## What to work on
Among the entries below, extract exactly the lines that run from the one with "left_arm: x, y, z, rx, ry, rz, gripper" through the one with "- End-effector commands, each", both ends included.

## Dataset records
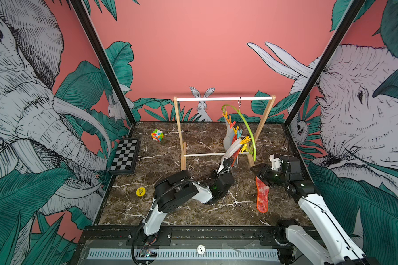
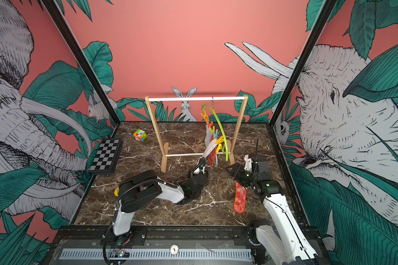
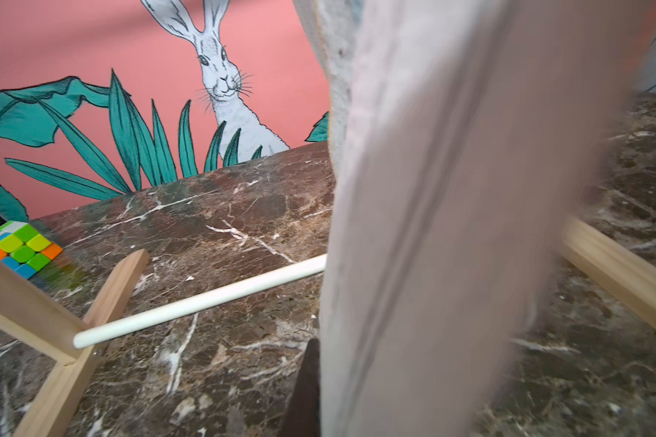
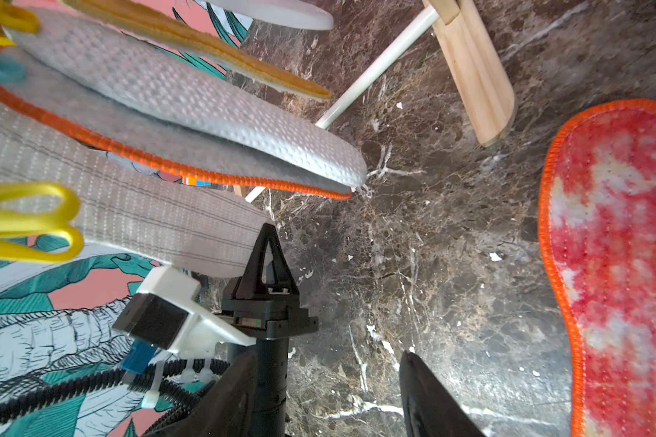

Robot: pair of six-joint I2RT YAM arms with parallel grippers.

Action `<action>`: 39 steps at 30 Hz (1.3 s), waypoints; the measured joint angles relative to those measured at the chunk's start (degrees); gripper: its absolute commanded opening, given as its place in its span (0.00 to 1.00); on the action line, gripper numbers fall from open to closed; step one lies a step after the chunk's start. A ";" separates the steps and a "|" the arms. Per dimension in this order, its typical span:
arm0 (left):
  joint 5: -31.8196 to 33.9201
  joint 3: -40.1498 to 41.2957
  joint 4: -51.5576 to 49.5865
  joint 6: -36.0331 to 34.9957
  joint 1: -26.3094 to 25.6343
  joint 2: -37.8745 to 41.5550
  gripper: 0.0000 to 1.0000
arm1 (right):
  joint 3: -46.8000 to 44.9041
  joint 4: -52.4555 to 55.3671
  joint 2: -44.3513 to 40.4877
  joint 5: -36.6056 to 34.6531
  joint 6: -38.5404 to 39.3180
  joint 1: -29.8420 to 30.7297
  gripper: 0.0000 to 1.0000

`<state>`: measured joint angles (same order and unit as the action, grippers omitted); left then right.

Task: Take the shoe insoles off the hanger
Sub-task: Remove the insole from the hanger.

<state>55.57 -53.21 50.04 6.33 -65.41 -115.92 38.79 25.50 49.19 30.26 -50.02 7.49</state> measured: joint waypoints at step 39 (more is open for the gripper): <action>-6.49 5.11 -10.47 1.42 7.13 14.05 0.00 | 8.50 -41.92 17.59 0.72 -31.08 1.68 0.65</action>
<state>49.08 -48.10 39.57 7.75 -58.28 -101.86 47.29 -16.43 66.78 30.98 -81.10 9.17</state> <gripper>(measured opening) 0.044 0.655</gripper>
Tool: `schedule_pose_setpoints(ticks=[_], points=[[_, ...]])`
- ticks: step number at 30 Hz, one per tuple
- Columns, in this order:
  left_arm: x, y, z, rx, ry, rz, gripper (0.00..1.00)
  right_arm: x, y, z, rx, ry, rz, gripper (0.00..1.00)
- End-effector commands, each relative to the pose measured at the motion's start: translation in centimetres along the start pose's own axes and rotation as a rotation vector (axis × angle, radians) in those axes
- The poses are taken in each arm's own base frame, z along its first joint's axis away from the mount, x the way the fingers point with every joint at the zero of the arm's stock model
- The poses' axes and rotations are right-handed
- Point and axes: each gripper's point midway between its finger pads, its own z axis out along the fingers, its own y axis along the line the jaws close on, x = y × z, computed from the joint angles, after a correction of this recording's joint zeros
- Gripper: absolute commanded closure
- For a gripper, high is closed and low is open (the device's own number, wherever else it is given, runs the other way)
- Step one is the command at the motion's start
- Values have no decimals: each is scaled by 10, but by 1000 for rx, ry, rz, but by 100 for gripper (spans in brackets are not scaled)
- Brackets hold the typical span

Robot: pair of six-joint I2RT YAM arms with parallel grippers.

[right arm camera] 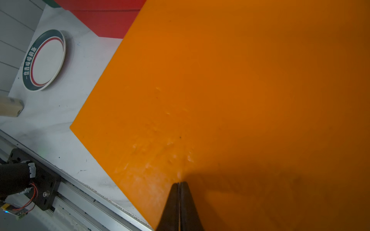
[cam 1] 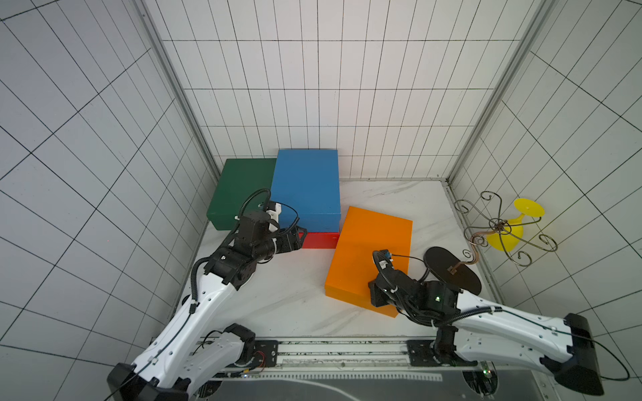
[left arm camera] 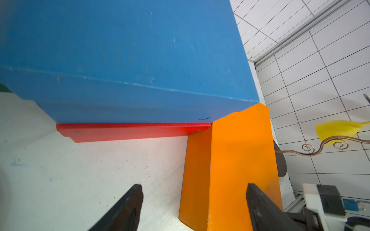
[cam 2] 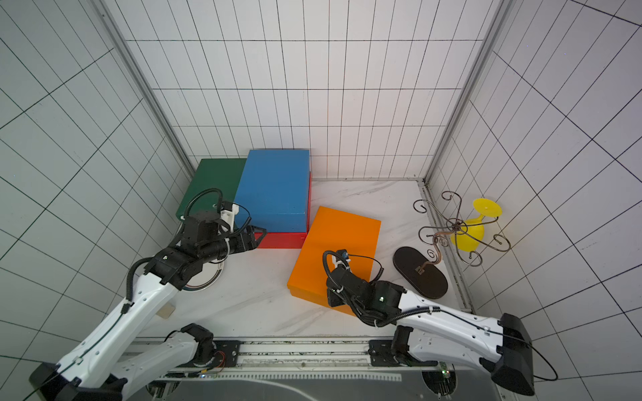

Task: Stack the shoeboxes
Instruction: Move the shoebox to the center of the board, then pick up the shoebox from the center of the board.

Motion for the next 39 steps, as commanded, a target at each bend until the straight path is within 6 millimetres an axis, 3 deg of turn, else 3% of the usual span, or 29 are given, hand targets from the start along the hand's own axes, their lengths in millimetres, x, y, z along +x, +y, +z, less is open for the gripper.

## Expected answer
  left_arm: x, y, z, rx, ry, rz, gripper (0.00..1.00)
  right_arm: x, y, z, rx, ry, rz, gripper (0.00..1.00)
- End-effector commands, each relative to the pose measured at the motion's start: translation in centimetres along the start pose's own axes and rotation as a rotation vector (axis × angle, radians) in those axes

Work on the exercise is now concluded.